An original version of the expression is actually found within the Tanach, where the shorter version and correctly vocalized ‘chazak venitchazakis used by King David in his encouragement to his general Yoav before he went into battle:

 Be strong and let us summon up our strength for the sake of our people and the towns of our G-d...[6]

By somehow reworking this original expression from ‘venitchazak’ to ‘venitchazek’ in later generations, it may have signified a transformation from a previous emphasis on a blend of physical and spiritual strength to one of almost exclusive spiritual strength.

Accordingly, ‘venitchazak’ implies more of a ‘hands-on’ and direct encouragement to become materially successful in the physical and spiritual aspects of an endeavour – while ‘venitchazek’ implies a softer and a more expressly spiritual encouragement to the exclusion of the material. 

Even today, the phrase ‘to give chizuk’ usually refers to encouragement in matters of the spirit.

This ‘reworking’ was typical during the era following the calamitous Bar Kochba revolts around 135 CE where the rabbis felt that encouraging physical wars would only end in disaster for the Jewish people, and the focus was instead directed towards spiritual perfection and a general negation of not just wars but also involvement in the physical world.

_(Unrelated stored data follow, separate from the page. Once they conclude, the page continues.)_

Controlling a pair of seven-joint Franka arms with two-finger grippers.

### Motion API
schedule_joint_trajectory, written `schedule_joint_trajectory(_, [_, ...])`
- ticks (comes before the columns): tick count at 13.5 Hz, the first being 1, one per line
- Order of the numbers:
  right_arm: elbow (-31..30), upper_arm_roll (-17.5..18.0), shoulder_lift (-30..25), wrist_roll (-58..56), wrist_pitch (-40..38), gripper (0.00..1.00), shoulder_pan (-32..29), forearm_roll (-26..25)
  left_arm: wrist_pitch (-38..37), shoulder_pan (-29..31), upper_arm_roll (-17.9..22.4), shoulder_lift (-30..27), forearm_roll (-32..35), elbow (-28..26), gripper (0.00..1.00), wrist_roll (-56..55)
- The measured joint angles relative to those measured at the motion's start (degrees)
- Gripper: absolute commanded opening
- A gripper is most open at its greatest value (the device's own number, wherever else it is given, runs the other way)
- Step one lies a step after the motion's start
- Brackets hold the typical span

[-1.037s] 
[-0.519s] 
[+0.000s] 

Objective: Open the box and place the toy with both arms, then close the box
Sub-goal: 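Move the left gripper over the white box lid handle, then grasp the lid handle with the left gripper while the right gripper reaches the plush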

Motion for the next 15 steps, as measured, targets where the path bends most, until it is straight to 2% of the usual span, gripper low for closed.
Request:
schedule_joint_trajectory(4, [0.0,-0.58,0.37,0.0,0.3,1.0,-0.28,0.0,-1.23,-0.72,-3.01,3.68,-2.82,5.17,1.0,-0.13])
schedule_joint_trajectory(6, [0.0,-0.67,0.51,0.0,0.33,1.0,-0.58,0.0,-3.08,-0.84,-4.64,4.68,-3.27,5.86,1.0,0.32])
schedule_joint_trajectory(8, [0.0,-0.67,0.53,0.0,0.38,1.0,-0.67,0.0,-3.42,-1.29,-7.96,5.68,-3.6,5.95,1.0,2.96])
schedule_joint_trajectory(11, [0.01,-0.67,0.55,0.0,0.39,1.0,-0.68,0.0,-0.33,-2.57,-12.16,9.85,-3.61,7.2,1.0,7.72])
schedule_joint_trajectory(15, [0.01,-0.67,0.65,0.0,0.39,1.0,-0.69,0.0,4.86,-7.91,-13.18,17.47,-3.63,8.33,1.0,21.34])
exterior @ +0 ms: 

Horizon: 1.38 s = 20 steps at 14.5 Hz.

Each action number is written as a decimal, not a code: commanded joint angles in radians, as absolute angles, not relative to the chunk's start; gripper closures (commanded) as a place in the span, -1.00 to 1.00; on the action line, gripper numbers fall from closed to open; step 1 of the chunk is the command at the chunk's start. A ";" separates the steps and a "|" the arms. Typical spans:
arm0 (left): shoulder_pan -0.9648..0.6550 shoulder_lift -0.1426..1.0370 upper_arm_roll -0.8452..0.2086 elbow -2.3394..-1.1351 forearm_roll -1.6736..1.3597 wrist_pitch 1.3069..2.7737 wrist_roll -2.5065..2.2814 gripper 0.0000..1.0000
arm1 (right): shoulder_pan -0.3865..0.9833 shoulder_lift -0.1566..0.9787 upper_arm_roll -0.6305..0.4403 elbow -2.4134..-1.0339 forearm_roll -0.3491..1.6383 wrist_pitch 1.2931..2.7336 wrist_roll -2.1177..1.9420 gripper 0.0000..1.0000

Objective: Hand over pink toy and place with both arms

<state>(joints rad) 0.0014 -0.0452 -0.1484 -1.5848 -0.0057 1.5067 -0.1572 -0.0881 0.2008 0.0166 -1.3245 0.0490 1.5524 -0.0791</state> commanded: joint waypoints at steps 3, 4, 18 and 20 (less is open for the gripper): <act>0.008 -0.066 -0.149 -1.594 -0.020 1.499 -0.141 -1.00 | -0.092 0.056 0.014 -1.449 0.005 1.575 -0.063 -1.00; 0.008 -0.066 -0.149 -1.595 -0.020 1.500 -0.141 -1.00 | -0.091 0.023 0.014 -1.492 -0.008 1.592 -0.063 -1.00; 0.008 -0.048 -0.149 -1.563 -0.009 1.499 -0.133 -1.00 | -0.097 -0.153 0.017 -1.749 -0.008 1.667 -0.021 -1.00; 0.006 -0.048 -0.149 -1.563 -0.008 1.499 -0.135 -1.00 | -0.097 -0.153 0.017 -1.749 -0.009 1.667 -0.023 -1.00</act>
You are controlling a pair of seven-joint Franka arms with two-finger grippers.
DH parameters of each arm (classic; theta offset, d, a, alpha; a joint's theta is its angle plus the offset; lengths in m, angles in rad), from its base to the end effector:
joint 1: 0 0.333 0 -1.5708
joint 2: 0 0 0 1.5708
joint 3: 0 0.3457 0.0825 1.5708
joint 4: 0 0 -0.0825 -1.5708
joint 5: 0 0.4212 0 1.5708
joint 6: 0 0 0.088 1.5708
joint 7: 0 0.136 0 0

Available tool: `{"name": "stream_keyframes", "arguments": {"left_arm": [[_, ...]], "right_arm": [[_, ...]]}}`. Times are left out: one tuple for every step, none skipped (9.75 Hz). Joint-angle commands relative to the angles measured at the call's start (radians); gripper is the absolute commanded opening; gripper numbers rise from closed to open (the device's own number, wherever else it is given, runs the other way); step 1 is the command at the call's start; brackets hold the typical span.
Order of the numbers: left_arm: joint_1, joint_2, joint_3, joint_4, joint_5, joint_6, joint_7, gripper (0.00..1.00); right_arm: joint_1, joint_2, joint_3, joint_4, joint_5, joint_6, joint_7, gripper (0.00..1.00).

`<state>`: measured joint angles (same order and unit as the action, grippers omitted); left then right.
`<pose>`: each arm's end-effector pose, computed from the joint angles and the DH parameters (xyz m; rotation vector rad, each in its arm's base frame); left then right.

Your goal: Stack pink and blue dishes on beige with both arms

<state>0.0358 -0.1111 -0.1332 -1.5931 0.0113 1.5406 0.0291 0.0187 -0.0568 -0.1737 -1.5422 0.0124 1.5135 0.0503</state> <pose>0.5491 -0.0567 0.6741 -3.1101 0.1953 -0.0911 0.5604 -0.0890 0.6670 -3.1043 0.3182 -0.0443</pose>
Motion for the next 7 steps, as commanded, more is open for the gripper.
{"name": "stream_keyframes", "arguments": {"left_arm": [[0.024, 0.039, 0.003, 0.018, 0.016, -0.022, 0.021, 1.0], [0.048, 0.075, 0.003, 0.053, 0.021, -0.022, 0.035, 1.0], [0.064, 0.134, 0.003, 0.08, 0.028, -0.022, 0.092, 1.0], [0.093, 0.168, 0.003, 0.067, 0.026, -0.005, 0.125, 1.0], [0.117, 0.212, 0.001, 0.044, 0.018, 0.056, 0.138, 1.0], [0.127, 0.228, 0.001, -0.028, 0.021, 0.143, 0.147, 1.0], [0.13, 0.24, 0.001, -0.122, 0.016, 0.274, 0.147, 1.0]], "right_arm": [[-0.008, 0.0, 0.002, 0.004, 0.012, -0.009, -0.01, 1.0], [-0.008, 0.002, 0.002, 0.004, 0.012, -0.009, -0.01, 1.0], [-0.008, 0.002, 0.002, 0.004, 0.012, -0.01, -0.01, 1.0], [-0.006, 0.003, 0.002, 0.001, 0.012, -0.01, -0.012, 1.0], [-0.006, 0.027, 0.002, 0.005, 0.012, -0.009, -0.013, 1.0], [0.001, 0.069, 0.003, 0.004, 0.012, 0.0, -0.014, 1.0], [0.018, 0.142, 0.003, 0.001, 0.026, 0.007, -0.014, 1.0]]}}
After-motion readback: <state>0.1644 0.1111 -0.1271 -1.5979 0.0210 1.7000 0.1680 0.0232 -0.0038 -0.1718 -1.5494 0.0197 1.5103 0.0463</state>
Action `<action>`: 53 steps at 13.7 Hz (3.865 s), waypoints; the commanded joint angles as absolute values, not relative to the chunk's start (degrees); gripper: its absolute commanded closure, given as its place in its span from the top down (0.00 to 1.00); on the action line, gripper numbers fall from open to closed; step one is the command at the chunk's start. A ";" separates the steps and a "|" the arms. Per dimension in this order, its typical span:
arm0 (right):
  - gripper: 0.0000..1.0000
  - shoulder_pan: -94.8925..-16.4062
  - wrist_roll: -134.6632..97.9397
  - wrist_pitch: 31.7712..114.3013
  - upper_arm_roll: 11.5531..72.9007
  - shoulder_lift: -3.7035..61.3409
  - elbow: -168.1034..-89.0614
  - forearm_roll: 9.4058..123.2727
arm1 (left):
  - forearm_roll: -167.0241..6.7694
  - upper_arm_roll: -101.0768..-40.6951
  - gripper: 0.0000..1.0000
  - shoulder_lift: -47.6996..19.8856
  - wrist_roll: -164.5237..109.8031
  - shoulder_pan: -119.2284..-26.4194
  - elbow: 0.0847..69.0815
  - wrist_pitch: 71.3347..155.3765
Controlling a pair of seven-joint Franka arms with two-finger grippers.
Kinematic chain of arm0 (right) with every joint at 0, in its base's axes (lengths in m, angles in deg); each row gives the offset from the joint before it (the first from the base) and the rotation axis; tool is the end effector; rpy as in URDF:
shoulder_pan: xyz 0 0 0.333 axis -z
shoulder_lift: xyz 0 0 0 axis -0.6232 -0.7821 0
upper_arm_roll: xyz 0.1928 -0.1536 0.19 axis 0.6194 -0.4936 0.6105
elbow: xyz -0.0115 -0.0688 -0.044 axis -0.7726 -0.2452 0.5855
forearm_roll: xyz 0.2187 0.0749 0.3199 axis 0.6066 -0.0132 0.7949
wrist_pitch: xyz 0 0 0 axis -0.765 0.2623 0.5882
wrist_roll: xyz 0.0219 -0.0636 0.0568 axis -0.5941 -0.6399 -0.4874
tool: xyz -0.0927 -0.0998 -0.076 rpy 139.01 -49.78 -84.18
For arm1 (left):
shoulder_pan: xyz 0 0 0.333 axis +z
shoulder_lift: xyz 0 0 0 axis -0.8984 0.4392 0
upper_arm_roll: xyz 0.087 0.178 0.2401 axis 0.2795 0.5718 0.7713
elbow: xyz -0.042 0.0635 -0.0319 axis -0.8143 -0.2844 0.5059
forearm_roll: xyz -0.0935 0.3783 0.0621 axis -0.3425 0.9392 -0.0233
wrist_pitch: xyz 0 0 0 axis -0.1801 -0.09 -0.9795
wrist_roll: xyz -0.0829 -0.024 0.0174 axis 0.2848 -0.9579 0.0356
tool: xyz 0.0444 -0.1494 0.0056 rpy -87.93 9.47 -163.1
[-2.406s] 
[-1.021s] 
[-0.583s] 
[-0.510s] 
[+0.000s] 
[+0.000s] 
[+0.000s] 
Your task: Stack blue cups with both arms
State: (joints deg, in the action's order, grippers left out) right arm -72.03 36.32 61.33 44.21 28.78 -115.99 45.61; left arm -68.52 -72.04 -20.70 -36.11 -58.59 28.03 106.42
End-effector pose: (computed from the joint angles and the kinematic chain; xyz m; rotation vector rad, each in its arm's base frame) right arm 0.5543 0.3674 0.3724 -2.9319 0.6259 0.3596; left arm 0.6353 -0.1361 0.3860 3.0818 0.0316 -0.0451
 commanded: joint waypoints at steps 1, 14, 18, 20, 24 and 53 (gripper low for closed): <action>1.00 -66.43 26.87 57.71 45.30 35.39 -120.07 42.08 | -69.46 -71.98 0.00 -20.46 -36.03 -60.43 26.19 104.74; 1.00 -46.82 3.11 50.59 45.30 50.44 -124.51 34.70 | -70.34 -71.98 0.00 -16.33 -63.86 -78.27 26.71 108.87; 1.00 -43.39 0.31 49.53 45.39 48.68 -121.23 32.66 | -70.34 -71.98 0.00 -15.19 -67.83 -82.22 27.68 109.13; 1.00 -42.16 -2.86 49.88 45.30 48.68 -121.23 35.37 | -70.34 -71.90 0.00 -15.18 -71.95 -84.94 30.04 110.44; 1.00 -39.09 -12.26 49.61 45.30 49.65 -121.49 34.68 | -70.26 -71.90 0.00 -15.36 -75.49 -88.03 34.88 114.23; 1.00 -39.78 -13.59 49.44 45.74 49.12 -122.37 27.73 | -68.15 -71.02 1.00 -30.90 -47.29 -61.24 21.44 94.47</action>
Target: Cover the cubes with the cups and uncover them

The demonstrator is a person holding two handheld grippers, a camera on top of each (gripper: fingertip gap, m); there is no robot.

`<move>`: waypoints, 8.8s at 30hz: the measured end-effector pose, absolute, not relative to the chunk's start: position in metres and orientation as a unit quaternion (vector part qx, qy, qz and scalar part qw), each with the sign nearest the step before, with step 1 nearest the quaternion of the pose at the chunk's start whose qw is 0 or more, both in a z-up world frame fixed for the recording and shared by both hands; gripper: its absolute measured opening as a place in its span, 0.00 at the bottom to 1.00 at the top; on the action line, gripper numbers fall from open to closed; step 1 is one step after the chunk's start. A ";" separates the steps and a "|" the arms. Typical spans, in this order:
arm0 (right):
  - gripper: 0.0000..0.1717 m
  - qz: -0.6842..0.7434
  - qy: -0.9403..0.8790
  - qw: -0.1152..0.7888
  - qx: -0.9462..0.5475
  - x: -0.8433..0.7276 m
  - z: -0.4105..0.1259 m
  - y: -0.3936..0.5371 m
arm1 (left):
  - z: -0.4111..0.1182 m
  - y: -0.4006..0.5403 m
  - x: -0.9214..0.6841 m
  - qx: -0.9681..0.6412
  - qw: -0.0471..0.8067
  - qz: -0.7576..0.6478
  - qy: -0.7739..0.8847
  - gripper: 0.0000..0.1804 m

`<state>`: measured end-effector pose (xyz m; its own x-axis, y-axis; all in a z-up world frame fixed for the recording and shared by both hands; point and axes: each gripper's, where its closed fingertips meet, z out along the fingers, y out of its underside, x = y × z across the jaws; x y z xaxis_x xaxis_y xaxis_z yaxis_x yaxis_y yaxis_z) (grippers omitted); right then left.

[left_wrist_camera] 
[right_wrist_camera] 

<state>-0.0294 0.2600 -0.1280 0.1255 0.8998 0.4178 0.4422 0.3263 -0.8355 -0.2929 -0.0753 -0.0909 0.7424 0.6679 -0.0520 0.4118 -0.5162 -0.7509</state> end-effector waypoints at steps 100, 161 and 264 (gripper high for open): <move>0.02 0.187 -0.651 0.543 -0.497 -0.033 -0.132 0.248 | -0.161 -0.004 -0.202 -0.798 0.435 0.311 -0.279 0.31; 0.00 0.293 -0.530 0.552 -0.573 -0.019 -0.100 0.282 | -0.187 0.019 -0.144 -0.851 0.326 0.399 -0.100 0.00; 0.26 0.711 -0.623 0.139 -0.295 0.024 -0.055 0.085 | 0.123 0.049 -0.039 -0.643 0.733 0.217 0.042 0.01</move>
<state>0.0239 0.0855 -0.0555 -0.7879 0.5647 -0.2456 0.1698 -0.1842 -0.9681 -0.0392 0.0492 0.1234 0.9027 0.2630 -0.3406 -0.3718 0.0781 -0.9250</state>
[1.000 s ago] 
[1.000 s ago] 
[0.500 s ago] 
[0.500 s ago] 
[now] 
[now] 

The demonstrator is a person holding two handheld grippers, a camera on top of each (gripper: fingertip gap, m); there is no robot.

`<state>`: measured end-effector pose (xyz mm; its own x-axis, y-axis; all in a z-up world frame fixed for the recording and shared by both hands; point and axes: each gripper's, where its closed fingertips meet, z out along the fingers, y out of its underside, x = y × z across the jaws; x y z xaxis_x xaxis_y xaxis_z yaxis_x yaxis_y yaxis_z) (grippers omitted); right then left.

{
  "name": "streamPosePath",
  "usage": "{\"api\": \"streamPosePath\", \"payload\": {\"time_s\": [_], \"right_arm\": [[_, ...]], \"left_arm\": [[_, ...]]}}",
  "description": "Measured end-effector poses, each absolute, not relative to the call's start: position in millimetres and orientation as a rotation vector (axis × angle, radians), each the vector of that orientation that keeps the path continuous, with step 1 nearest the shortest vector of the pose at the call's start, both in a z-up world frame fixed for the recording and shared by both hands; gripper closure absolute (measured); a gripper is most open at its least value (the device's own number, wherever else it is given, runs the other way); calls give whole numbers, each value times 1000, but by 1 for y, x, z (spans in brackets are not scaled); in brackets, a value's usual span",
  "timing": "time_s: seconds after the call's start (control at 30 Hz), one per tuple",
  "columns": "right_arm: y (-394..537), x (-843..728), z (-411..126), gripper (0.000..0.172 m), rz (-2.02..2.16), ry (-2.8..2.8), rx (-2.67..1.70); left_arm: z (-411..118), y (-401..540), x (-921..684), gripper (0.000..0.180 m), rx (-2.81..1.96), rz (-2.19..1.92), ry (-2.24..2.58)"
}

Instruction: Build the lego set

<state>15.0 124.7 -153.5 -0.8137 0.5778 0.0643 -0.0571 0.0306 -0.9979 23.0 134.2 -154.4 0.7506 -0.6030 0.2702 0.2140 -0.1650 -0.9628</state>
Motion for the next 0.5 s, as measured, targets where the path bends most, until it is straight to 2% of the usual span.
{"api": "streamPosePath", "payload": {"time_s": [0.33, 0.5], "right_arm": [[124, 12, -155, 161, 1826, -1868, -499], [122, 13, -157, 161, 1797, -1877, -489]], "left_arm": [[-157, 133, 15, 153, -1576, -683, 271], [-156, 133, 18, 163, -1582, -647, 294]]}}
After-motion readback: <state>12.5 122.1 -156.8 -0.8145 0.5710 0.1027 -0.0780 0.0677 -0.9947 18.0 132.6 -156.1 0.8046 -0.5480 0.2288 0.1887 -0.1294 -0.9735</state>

“The brutal Roman defeat of the Jews in Judaea cannot be emphasized enough, as it is the pivotal historical event that led to, or forced, a major paradigm shift within the national Jewish psyche. With Bar Kochba’s defeat at Betar (135 C.E.) Jews’ self-identity as warrior was drastically shifted to one that was war-averse and assimilationist.”[7]

Similarly, we see that during the first century, R. Eliezer permits the carrying of a sword on Shabbat because at that time it was as common as an item of clothing - yet three generations later the Gemara interpreted a ‘sword’ to take on a metaphoric meaning for ‘sharp words of Torah’ and a sword was no longer a sword.

[For more on this transition process, see How Reality on the Ground Informs Perceptions of Heaven.]

Another ‘reworking’ may also have occurred regarding the Talmudic incident where Shamai thrust a sword into the Study Hall. While many commentators believed the students of Shamai actually killed (!) many of the students of Hillel, it was later interpreted as a metaphor for ‘robust debate’.

To this day we see evidence of this shift in paradigm where, in some circles, the warrior, worker and engager scholar has been replaced by the exclusive and reclusive scholar.


The common expressions of ‘Yasher koach’ and ‘chazak, chazak venitchazek’ - inserted and recited at various junctures during the Torah reading - are more ‘folk’ based than empirically routed in texts.

Although we clearly see that the original biblical expression was indeed ‘chazak venitchazak’, and although there is historical evidence that most manuscript colophons ended with this same expression - it seems that the reworked version of ‘chazak, chazak venitchazek’ has nevertheless persisted into our printed editions today.

Is this a mere ‘typo’ or might there be some deeper fundamental motive alluding to a well-precedented shift in favour of an exclusively spiritual reality - without any blending of physical engagement - which can only be achieved by concluding works of Torah and disengagement from material reality?

Might this also be connected to the mystical interpretation[8] of the ubiquitous ‘yasher koach’ where we wish the energy to be exclusively yashar’ or ‘straight and direct’ from its source in G-d to us, without deviating through any worldly indulgence in the process?

[See also R. Gil Student’s article in Torah Musings.]

[1] Shabbat 87a.
[2] Shemot 34:1.
[3] Some Sefardic communities read from a Sefer Torah placed in an upright stand.
[4] Orach Chaim 139:15.
[5] More on Hazak Hazak, by Malachi Beit- Arié (Hebrew).
[6] 2 Sam. 10:12.
[7] The De-Evolution of the Jewish Warrior, by N H Anderson. (Thesis).
[8] Although, as pointed out, this interpretation is linguistically incorrect, nevertheless the teaching and its implication are still held to be valid. (To be fair, there are some schools of Chassidut, for example, that do understand and theoretically encourage engagement with the physical realm.)